While serving for 7 years as Vice-President for Science, Dr. Grossman helped to build NatureServe after it was created as a spin off from the Science Division of The Nature Conservancy. During his 12 years in the position of Chief Ecologist, Dr. Grossman successfully integrated ecological concepts to prioritize conservation actions throughout The Nature Conservancy. He currently serves as a Senior Policy Advisor for The Nature Conservancy.
Dominique was born and raised in northern France. She received her Master’s degree in 1978 in Lille (France) and her Ph.D. in 1983 at Colorado State University working on biogeochemical cycles in the shortgrass prairie. In 1984, after a brief 3 months in Thailand teaching a simulation modeling class, she went to U.C. Riverside as a postdoc simulating nitrogen fixing shrubs in the Sonoran desert then went two years later to New Mexico State University to simulate Chihuahuan desert ecosystem processes. She was hired in 1988 as a contractor for the US EPA in Corvallis (OR) to work on climate change impacts on paddy rice ecosystems in Asia. In 1994 she spent a year working in Toulouse (France) simulating Mediterranean ecosystems. In the Fall of 1995, she started working with a USFS team simulating climate change impacts on global terrestrial systems first out of the University of New Hampshire and then out of Corvallis where she also taught at Oregon State University (OSU) as faculty in the Biological and Ecological Engineering Department. In 2000, she moved to Olympia (WA), telecommuting for her work at OSU. In the fall of 2006, she spent 2 months as invited professor in Paris. She worked as director of the Climate Change Science Team for The Nature Conservancy from January 2007 until August 2008. She went back to OSU as associate professor, continuing her simulation work on climate change impacts. In June 2009, she joined the Conservation Biology Institute. In her free time, she bikes and kayaks, hikes, skis and paints watercolors.
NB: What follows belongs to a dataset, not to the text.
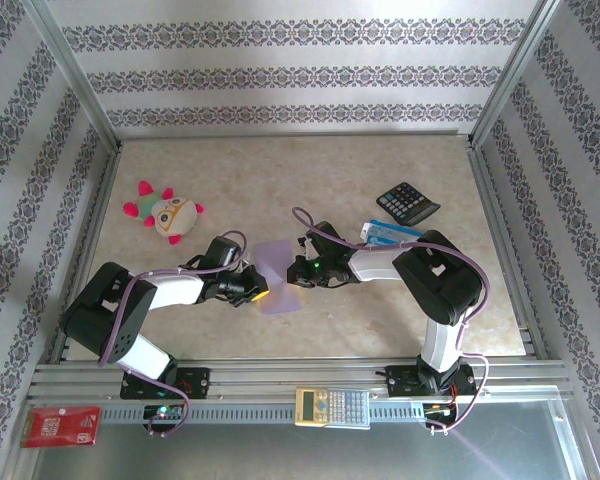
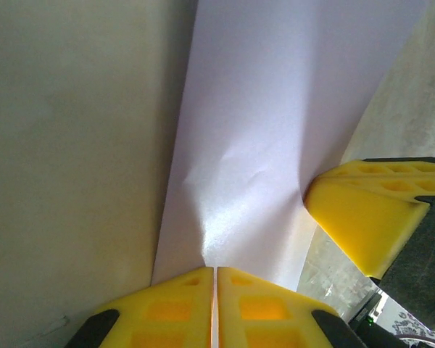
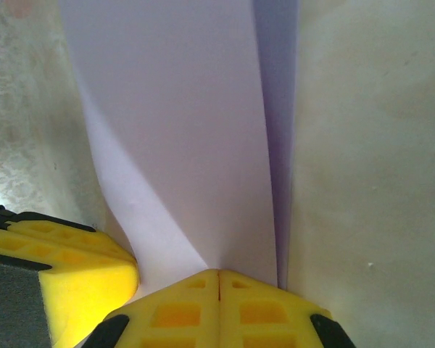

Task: Fold a paper plane with a square sheet of paper (pick it up from the middle)
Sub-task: First fold in half a square sheet of paper at the center of the table.

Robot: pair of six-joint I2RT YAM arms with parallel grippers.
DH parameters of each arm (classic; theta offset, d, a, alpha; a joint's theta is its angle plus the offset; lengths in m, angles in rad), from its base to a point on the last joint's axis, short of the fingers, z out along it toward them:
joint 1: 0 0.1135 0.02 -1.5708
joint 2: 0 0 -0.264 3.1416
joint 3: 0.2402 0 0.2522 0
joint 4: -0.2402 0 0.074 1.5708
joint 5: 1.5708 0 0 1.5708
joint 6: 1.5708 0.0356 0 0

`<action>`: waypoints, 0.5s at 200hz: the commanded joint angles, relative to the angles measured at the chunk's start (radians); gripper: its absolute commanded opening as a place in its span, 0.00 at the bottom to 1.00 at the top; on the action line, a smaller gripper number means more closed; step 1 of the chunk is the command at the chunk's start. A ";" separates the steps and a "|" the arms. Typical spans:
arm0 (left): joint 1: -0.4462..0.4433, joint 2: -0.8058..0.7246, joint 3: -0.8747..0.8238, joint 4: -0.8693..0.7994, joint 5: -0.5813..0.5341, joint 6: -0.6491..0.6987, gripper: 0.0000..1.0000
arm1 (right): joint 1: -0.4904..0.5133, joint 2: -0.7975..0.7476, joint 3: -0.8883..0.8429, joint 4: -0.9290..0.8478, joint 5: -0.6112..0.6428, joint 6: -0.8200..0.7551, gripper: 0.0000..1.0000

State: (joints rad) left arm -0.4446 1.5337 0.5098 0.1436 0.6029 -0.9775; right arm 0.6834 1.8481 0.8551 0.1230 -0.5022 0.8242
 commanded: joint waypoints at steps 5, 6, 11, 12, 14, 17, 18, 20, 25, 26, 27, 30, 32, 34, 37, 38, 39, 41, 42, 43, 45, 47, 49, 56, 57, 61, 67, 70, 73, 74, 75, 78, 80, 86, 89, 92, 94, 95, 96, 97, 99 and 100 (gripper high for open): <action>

Dave joined the climate change research group at CBI in 2010, to continue his work of modeling the effects of climate change on natural vegetation. He had turned to that challenge in 2001 following a long career in industry. After 5 years in the trenches as the computer guy in the U.S. Forest Service MAPSS modeling team on the Oregon State University campus, he returned to graduate school, completing a Ph.D. in Biological and Ecological Engineering in 2009. Using the static biogeography model MAPSS and the dynamic global vegetation model MC1, he has run simulations of potential vegetation and vegetation change for a number of areas, principally in the western U.S. He participated in the California Scenarios 2008 project for the California Energy Commission, in a study of Yosemite National Park for the National Park Service, and in several studies of areas in Oregon, Washington, Arizona, and New Mexico for the U.S. Forest Service. His current interests include bringing vegetation models into the Envision modeling framework developed by the BEE department at OSU.